Imóvel da Casa das Andorinhas (Coimbra). Subfundo em curso, com processo de destaque já resolvido.
Imóvel dos antigos Quartéis do Cabeço da Bola e de Santa Bárbara (Lisboa). Subfundo Estamo com o PIP (pedido de informação prévia) em curso que já teve luz verde da Direção Geral do Património Cultural. O pedido prévio de alteração do uso de solo foi aprovado pela Câmara de Lisboa, mas ainda tem de de ser aprovado pela assembleia municipal.
Imóvel do antigo Hospital Miguel Bombarda (Lisboa). Subfundo Estamo. Pedido de informação prévia em curso.
Sobre os anunciados investimentos de 50 milhões de euros anuais do fundo da Segurança Social aprovados anualmente desde 2017 neste fundo, Eduardo Júlio esclarece que esse era o limite autorizado, e que os investimentos concretos estavam dependentes da constituição dos subfundos (um por imóvel). Em 2019, o investimento foi de 7,1 milhões de euros e para este ano o valor a aplicar previsto atinge os 20 milhões de euros, mas a mobilização destes valores depende sempre da “prévia análise de viabilidade e concordância em investir por parte do FEFSS”.

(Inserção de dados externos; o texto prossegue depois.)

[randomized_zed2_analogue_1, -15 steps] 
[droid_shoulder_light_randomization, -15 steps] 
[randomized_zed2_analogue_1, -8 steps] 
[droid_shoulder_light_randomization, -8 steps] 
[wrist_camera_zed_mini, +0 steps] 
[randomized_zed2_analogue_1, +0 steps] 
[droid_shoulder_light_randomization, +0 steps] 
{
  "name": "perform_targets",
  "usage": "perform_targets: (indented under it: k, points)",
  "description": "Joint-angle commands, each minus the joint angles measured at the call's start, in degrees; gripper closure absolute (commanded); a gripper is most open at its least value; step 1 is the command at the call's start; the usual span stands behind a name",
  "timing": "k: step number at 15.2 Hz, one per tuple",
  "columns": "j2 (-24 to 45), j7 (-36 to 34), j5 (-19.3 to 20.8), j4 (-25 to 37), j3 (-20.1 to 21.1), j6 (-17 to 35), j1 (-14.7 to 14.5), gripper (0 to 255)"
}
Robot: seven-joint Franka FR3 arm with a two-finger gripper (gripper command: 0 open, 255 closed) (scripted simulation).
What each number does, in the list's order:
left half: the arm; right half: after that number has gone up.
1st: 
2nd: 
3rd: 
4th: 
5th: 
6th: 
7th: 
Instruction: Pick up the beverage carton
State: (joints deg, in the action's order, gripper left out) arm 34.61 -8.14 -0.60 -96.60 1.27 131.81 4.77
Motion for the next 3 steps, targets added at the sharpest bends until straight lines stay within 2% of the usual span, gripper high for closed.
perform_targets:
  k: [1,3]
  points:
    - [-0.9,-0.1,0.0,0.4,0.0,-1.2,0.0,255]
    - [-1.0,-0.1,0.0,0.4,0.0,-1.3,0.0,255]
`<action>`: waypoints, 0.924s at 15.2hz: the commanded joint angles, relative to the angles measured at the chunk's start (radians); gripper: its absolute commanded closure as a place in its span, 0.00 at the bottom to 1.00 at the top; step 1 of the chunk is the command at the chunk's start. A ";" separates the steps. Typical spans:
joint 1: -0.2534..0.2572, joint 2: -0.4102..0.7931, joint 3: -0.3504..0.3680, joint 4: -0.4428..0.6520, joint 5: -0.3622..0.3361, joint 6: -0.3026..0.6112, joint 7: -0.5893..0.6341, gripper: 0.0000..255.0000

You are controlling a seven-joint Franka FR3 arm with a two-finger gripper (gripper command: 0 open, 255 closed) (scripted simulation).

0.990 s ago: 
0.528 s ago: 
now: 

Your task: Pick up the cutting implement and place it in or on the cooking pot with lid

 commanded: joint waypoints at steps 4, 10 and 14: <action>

Mas estamos a anos-luz de distância do investimento de mais de mil milhões de euros do Fundo da Segurança Social na recuperação de imóveis para o arrendamento acessível anunciado por António Costa em 2016 quando sinalizou este valor em abril, na abertura da Semana da Reabilitação Urbana em Lisboa.
Quatro anos depois, o mesmo António Costa continua a defender a diversificação de fontes da Segurança Social, que já conta com uma parte do IRC, e adicional ao IMI (não todo). O mercado de arrendamento que poderá ficar com os fundos que hoje são aplicados em dívida ou aplicações financeiras com risco superior que desta forma contribui para também para a dinamização do mercado de arrendamento com mais oferta. Por isso, defendeu no debate quinzenal em que o tema foi abordado que o racional do conceito se mantém.
Nas respostas dadas ao Observador, Eduardo Júlio explicou que os imóveis a integrar o FNRE “são imóveis devolutos, que dão despesa, e entram para o FNRE como investimento – ou seja, dando receita aos participantes – não se trata de uma aquisição, nem de despesa do Estado. Da mesma forma, as obras são custeadas com o investimento de participantes em capital, como o FEFSS, que recebem posteriormente os rendimentos da operação, e, de novo, não acarretam despesa adicional para o Estado”.
Mas também frisou que o “FNRE nunca foi apontado como uma solução para todos os imóveis públicos devolutos, mas como um instrumento muito interessante e vantajoso para aqueles imóveis cujas características permitissem a sua integração. Atendendo em particular à salvaguarda do investimento do FEFSS, e está bem patente, por exemplo, no Plano de Reabilitação de Património Público para Arrendamento Acessível (Decreto-Lei n.º 94/2019, de 16 de julho), que estipula que, sempre que a integração de um imóvel no FNRE não seja viável, a sua reabilitação será promovida pelo IHRU”.